● Action item
Your answer must be an exact transcription of the data, with every picture omitted.
[Information provided]
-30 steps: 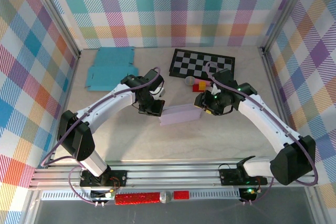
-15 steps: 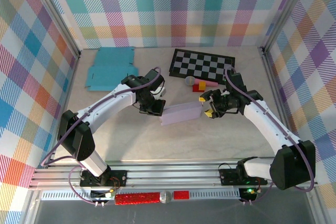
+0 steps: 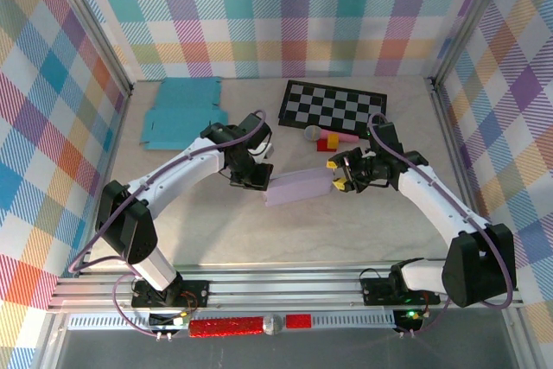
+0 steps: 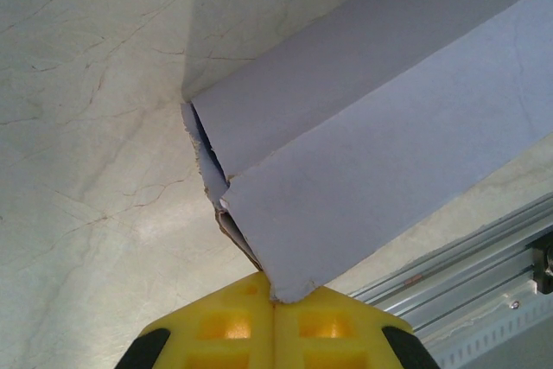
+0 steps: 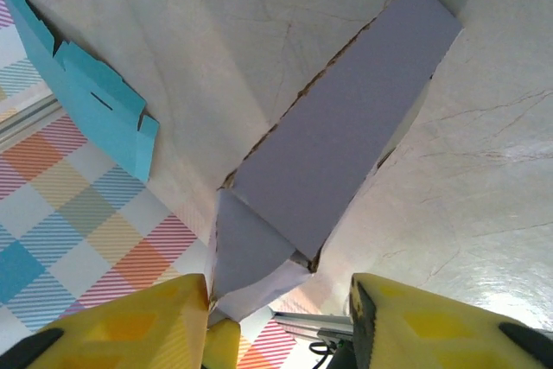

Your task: Fold the paper box

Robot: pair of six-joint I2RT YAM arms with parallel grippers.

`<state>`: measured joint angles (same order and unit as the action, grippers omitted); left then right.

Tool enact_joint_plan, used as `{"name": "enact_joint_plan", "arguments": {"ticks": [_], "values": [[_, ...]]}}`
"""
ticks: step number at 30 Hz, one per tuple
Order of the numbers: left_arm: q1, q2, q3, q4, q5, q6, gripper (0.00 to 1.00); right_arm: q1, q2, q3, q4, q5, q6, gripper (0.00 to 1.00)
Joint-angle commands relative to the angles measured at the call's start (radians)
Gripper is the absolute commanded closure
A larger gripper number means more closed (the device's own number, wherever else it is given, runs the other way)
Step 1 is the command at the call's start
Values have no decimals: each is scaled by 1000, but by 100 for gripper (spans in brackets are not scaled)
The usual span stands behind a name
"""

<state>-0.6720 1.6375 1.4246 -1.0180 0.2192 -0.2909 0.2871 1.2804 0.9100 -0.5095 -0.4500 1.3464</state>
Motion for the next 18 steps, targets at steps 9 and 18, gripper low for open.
{"name": "enact_joint_plan", "arguments": {"ticks": [9, 18], "values": [[-11, 16, 17, -1, 20, -21, 97, -7, 52, -17, -57, 12, -97, 66], [11, -57, 5, 61, 80, -119, 68, -11, 87, -5, -126, 28, -132, 65]]}}
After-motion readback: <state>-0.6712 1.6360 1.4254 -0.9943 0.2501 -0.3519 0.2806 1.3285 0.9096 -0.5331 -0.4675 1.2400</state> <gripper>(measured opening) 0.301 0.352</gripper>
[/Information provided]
● Solution for this task
-30 steps: 
-15 steps: 
+0 steps: 
+0 steps: 
+0 steps: 

Your task: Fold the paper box

Robot: pair of six-joint I2RT YAM arms with parallel grippers.

`<state>`: measured joint angles (same order and unit as the action, grippers omitted); left then right.

Tool enact_joint_plan, used as `{"name": "enact_joint_plan", "arguments": {"ticks": [_], "values": [[_, ...]]}}`
"""
ticks: step number at 30 Hz, one per tuple
Order of the numbers: left_arm: q1, q2, q3, q4, q5, q6, gripper (0.00 to 1.00); right_arm: q1, q2, q3, q4, q5, q6, gripper (0.00 to 1.00)
Joint-angle commands relative to the angles measured at the call's start (radians)
Gripper is the absolute commanded closure
A larger gripper number means more closed (the device's own number, wherever else it is given, runs the other way)
Step 1 is the command at the call's start
Values have no decimals: each is scaled by 1000, but by 100 for gripper (spans in brackets are not scaled)
The usual span stands behind a name
"""

<state>-0.6720 1.6375 1.4246 -1.0180 0.2192 -0.2909 0.2871 1.2804 0.9100 -0.5095 -0.4500 1.3464</state>
Motion for the next 18 steps, targets at steps 9 and 18, gripper low for open.
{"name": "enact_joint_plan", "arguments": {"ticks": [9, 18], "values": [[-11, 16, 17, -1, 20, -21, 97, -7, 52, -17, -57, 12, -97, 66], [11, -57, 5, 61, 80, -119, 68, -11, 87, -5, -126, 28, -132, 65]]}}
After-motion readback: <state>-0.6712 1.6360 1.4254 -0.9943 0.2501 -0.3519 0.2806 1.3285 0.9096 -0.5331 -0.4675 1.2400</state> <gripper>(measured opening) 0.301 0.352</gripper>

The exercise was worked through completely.